Slides: Heisenberg uncertainty principle and wavepacket evolution
Discuss the two “extremes” of wave functions, namely the exponential function (extending to $ \pm \infty$ in the spatial dimension) $A{e^{ikx}}$ and the delta function $A\delta \left( x \right)$. The exponential function represents a state where the momentum (wavelength) is known with certainty (students need to be reminded that it is that the infinite extent that gives this certainty) and the position is completely uncertain because the probablity density is the same everywhere. The delta function clearly is a state of definite position. To see why the momentum is completely uncertain, use a series of exponential functions (extending to $ \pm \infty$) of different wavelengths and the same amplitude, and show, graphically, how adding more of them together produces a wave function that is increasingly localized.

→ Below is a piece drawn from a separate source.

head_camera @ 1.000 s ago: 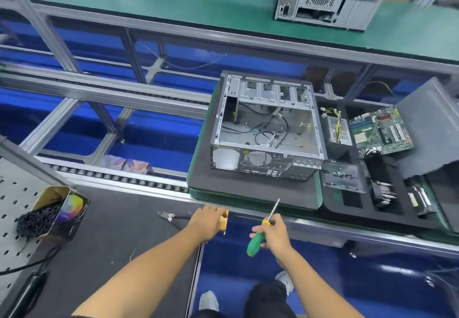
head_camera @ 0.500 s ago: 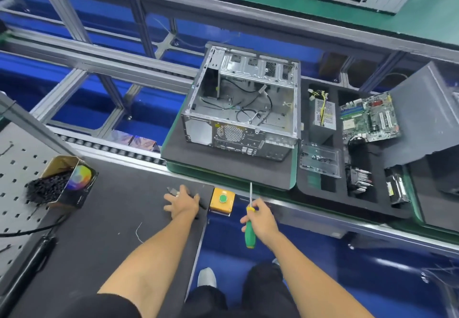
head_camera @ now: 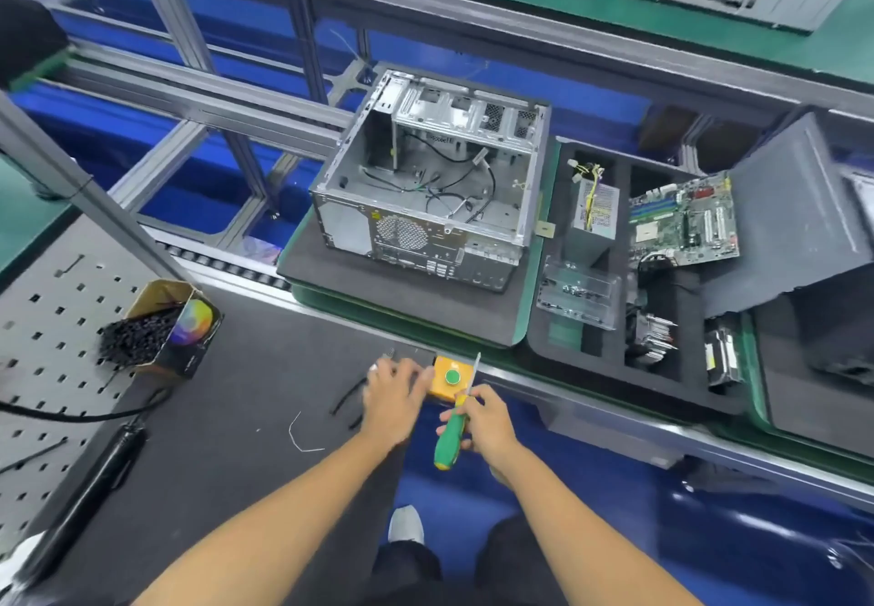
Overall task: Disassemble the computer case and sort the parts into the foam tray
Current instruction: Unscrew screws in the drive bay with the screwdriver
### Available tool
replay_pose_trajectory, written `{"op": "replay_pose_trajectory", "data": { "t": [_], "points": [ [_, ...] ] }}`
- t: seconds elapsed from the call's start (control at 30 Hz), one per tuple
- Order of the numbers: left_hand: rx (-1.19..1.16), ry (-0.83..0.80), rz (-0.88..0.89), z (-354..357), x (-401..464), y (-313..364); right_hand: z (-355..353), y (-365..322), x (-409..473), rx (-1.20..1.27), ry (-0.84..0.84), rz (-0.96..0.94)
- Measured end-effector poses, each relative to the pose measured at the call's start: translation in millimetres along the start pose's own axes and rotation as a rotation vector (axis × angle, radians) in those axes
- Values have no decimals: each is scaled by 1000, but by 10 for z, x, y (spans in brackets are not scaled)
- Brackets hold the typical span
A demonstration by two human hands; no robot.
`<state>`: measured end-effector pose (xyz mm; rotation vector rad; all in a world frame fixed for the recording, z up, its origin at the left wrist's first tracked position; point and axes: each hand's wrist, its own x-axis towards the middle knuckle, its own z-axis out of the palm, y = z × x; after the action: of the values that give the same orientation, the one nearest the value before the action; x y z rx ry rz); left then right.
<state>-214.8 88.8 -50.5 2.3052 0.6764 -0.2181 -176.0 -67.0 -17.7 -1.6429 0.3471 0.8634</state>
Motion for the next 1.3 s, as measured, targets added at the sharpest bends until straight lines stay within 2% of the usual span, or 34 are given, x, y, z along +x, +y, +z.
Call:
{"op": "replay_pose_trajectory", "data": {
  "t": [0.07, 0.1, 0.13, 0.23, 0.37, 0.53, 0.77, 0.97, 1.17, 1.3],
  "points": [
    [-514, -351, -47, 87, -179, 289, 10, -85, -6, 25, 7, -46],
    [-667, -444, -79, 131, -222, 384, -17, -140, -27, 36, 15, -71],
    [-716, -455, -77, 156, -228, 446, -66, -192, -51, 45, 18, -95],
    [-656, -365, 35, 185, -148, 619, -331, -310, -87, 91, 52, -124],
    [-597, -373, 86, 219, 29, 940, -944, -479, -68, 187, 310, -24],
    [-594, -376, 189, 327, 185, 1626, -1940, -518, -148, 88, 478, -240],
    [-618, -301, 423, 684, 337, 2921, -3351, -826, -155, 166, 673, -464],
    [-599, -243, 502, 1062, 524, 3988, -4367, -1223, -43, 119, 737, -544],
    [-503, -87, 545, 1432, 756, 4578, -5007, -1475, 29, -121, 714, -597],
    [-390, -2, 562, 1574, 961, 4750, -5257, -1597, 199, -500, 978, -592]
  ]
}}
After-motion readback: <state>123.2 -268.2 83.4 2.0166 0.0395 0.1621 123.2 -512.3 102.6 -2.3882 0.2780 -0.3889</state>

We don't dwell on the fine points of the difficulties with normalizing these wave functions - it's the general idea that is important. In the same spirit, use sine or cosine waves for illustration and ease of plotting.
Now it's time to think about other wave functions that can be made from adding sinusoidal waves with different amplitudes - and discuss how the momentum/position trade-off might be impacted. The classic example is building a “wavepacket” with a Gaussian envelope. This example ma already have been done in the context of the non-dispersive wave wave equation, but even if so, it bears repeating.

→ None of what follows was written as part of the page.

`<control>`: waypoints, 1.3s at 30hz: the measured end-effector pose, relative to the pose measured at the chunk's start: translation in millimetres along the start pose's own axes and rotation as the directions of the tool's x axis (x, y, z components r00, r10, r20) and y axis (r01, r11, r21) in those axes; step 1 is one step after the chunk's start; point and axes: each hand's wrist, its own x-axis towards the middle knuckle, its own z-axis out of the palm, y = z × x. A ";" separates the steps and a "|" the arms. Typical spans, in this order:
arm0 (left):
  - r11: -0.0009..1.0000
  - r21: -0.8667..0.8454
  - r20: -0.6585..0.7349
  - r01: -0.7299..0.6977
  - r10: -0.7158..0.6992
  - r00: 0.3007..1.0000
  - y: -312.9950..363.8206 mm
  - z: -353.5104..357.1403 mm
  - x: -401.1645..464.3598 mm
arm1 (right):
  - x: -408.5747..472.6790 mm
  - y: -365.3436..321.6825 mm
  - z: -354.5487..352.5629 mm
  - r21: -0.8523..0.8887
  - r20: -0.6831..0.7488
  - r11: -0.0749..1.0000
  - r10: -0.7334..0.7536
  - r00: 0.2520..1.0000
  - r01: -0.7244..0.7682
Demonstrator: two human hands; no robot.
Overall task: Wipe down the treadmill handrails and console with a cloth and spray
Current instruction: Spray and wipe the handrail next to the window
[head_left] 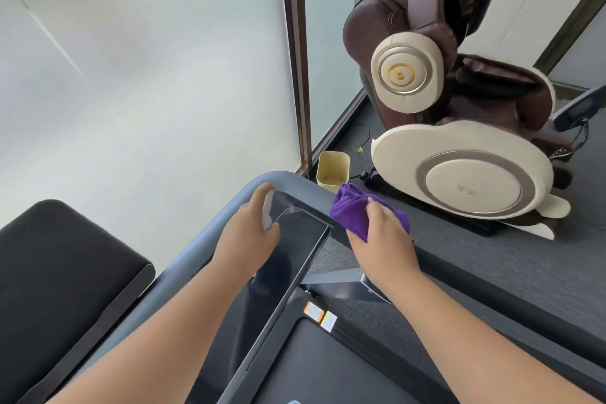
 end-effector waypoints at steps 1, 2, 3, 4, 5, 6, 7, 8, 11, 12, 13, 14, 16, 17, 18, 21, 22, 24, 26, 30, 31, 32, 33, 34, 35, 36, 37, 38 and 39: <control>1.000 -0.012 -0.009 0.014 -0.014 1.000 -5.0 -2.1 1.7 | 1.6 -1.8 9.1 -0.029 -0.018 1.000 -0.009 1.000 0.008; 0.999 -0.026 -0.018 0.021 -0.022 1.000 -10.0 -4.1 3.4 | 3.7 -4.8 17.3 -0.064 -0.022 0.998 -0.021 1.000 0.020; 0.999 -0.037 -0.026 0.019 -0.020 0.999 -14.3 -5.9 5.2 | 5.9 -8.9 24.7 -0.105 -0.006 0.994 -0.033 0.999 0.033; 0.999 -0.043 -0.032 0.009 -0.010 0.999 -18.3 -7.7 7.4 | 9.1 -13.9 31.4 -0.144 0.019 0.988 -0.050 0.999 0.053; 0.999 -0.047 -0.036 -0.005 0.003 0.999 -21.7 -9.3 9.9 | 13.5 -20.1 37.7 -0.183 0.042 0.980 -0.072 0.997 0.079; 0.999 -0.050 -0.039 -0.017 0.015 0.999 -24.8 -11.1 12.3 | 19.0 -27.8 43.7 -0.211 0.058 0.971 -0.099 0.993 0.109; 0.998 -0.057 -0.044 -0.023 0.021 0.999 -27.7 -13.4 14.3 | 25.7 -36.7 49.6 -0.230 0.071 0.964 -0.121 0.990 0.134; 0.998 -0.065 -0.047 -0.024 0.021 0.999 -30.1 -15.9 15.9 | 33.5 -46.0 55.9 -0.243 0.081 0.957 -0.140 0.987 0.155; 0.994 -0.102 -0.048 -0.038 0.033 0.998 -36.7 -22.8 18.6 | 59.3 -77.3 73.9 -0.275 0.110 0.937 -0.190 0.976 0.214; 0.992 -0.117 -0.047 -0.045 0.040 0.998 -39.1 -24.8 18.9 | 67.3 -86.8 80.3 -0.290 0.121 0.929 -0.203 0.972 0.231; 0.990 -0.132 -0.045 -0.052 0.046 0.998 -40.9 -26.4 19.2 | 74.6 -95.2 86.5 -0.310 0.130 0.918 -0.215 0.968 0.246; 0.987 -0.149 -0.043 -0.056 0.050 0.998 -42.7 -27.7 19.2 | 81.4 -102.8 91.9 -0.332 0.139 0.906 -0.227 0.964 0.261; 0.980 -0.192 -0.039 -0.058 0.051 0.998 -45.4 -29.2 18.8 | 93.2 -115.2 99.6 -0.365 0.164 0.885 -0.245 0.956 0.290; 0.975 -0.213 -0.038 -0.060 0.053 0.998 -46.4 -29.0 18.4 | 97.8 -119.6 101.2 -0.377 0.178 0.876 -0.250 0.952 0.300; 0.972 -0.225 -0.037 -0.063 0.056 0.998 -46.7 -28.5 17.3 | 101.3 -122.6 101.8 -0.385 0.187 0.870 -0.253 0.949 0.308; 0.971 -0.229 -0.024 -0.071 0.068 0.997 -44.3 -24.3 14.7 | 104.5 -121.0 99.4 -0.402 0.185 0.856 -0.271 0.945 0.324; 0.970 -0.231 -0.024 -0.073 0.070 0.997 -42.3 -22.0 13.7 | 102.2 -116.9 98.2 -0.408 0.177 0.850 -0.284 0.942 0.333; 0.972 -0.223 -0.033 -0.074 0.068 0.997 -35.0 -17.0 10.8 | 94.4 -104.5 95.0 -0.402 0.146 0.852 -0.302 0.942 0.335; 0.975 -0.210 -0.048 -0.074 0.065 0.997 -23.4 -11.1 5.6 | 82.3 -88.4 90.2 -0.368 0.101 0.877 -0.292 0.951 0.309; 0.981 -0.176 -0.049 -0.084 0.076 0.996 8.4 11.1 -9.3 | 51.3 -45.2 71.1 -0.352 0.057 0.893 -0.278 0.959 0.280; 0.983 -0.167 -0.039 -0.078 0.072 0.997 18.4 19.4 -14.1 | 43.5 -31.5 63.1 -0.355 0.059 0.893 -0.275 0.960 0.278; 0.984 -0.162 -0.030 -0.070 0.066 0.997 29.1 28.2 -19.5 | 35.9 -17.6 55.1 -0.352 0.062 0.895 -0.272 0.960 0.276; 0.985 -0.161 -0.026 -0.066 0.062 0.998 40.6 37.4 -25.6 | 28.2 -3.4 46.6 -0.342 0.065 0.900 -0.266 0.962 0.272; 0.985 -0.162 -0.025 -0.065 0.062 0.998 52.8 46.9 -32.4 | 19.7 10.4 37.2 -0.327 0.066 0.907 -0.258 0.964 0.265; 0.984 -0.168 -0.024 -0.064 0.061 0.998 64.8 56.2 -39.4 | 10.3 24.3 28.5 -0.311 0.066 0.915 -0.249 0.966 0.257; 0.982 -0.177 -0.020 -0.059 0.056 0.998 76.7 65.0 -46.4 | 0.5 38.9 20.1 -0.298 0.067 0.922 -0.239 0.969 0.248; 0.982 -0.184 -0.013 -0.049 0.048 0.999 88.5 73.3 -53.5 | -9.3 54.4 10.8 -0.283 0.074 0.929 -0.225 0.972 0.237; 0.982 -0.188 -0.001 -0.036 0.036 0.999 99.6 81.2 -60.5 | -18.5 71.0 0.9 -0.270 0.084 0.937 -0.207 0.975 0.223; 0.982 -0.187 0.013 -0.019 0.022 1.000 109.5 88.2 -67.5 | -26.9 87.8 -9.4 -0.258 0.090 0.944 -0.188 0.978 0.206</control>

Building a wave packet from free-particle wave functions means that the discrete → continuous limit must be taken. With the students' knowledge of projections, it is not too difficult to lead them from: $$\left| \phi \right\rangle = \sum \left \langle x| \psi \right\rangle \left| \varphi _k \right\rangle $$
and:
$$ \phi \left( x \right) = \sum {c_k}{\varphi _k}\left( x \right) $$
to:
$$\phi (x) = \int\limits_{ - \infty }^\infty {dk\,A(k){e^{ikx}}} $$
with
\[A(k) = \left \langle {\varphi _k}| \varphi \right\rangle _{t = 0}\]

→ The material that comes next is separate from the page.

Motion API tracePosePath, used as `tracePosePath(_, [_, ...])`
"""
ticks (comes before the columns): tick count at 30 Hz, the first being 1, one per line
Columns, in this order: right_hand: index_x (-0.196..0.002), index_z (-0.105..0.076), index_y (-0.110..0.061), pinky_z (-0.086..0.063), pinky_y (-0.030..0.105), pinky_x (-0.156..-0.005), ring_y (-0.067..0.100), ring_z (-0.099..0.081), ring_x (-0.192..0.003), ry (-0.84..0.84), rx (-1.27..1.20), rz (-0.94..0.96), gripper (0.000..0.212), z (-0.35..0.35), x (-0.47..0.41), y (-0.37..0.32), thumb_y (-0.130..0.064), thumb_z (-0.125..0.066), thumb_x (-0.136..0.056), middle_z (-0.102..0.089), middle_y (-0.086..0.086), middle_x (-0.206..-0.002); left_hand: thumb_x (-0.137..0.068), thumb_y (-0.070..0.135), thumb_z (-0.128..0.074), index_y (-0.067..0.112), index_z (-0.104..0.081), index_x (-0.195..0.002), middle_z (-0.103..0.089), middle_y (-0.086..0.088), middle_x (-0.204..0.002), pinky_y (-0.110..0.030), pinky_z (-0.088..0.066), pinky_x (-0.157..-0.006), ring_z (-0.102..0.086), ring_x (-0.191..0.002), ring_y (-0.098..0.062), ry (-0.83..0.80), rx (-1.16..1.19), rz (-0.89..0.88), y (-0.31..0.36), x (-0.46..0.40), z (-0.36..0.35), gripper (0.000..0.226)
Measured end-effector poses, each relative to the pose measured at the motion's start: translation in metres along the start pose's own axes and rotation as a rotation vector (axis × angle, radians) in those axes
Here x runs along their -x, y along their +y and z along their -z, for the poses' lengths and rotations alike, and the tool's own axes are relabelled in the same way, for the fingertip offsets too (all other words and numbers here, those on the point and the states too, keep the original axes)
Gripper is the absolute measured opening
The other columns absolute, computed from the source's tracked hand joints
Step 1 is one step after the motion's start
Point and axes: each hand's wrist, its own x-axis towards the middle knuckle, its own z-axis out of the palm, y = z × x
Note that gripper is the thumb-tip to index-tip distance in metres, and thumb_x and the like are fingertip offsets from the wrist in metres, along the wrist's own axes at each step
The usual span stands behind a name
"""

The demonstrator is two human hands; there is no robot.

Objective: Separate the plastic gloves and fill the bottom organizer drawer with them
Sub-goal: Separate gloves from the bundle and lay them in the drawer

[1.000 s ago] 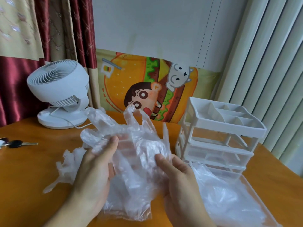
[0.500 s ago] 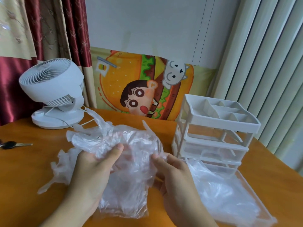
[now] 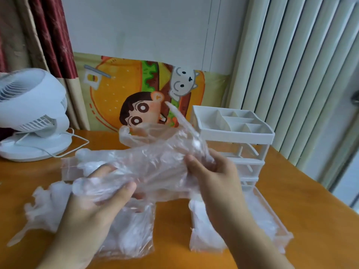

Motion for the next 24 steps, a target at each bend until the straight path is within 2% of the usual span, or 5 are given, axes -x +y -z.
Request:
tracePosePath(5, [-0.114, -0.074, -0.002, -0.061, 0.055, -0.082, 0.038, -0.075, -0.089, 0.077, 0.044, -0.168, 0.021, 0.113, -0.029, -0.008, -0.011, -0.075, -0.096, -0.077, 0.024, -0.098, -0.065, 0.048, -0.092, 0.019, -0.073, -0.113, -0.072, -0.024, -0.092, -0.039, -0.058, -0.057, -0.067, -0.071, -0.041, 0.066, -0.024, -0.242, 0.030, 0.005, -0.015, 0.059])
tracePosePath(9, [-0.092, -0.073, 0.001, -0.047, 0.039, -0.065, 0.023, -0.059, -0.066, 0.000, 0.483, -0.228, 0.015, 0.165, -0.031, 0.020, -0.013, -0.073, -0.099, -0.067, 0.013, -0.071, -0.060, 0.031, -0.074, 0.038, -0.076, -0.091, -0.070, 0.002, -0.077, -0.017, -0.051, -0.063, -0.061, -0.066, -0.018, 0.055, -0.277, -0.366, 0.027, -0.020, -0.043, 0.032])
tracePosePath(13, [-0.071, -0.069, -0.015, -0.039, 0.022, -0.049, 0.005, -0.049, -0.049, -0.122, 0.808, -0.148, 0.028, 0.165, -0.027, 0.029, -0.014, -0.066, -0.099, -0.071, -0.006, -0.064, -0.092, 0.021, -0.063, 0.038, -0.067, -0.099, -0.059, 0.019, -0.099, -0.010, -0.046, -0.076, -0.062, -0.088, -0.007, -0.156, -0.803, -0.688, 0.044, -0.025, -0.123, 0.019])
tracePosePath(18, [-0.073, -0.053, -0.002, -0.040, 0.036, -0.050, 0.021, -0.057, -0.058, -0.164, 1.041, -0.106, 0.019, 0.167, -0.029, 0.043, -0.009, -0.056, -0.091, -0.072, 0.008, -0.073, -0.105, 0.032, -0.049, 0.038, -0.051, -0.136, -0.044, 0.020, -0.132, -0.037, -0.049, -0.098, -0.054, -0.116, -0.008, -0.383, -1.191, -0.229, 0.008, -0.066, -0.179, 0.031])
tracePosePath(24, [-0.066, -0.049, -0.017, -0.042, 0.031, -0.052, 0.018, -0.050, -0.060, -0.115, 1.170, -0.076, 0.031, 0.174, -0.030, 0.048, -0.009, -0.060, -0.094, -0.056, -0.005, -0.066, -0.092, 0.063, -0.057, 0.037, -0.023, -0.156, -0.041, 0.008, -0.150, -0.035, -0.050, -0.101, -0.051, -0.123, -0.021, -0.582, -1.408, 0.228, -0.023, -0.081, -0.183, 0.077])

It takes some time to set up and solve this integral, but that's the crux of the lecture.
Take advantage of the students' knowledge of time development to get to
$$\varphi (x,t) = \int\limits_{ - \infty }^\infty {dk\,A(k){e^{ikx}}{e^{ - i{E_k}t/\hbar }}} $$
(though this step can be left for later)
and the same integral as above can be evaluated to see the time dependence of the dispersive packet. This is best done in Mathematica.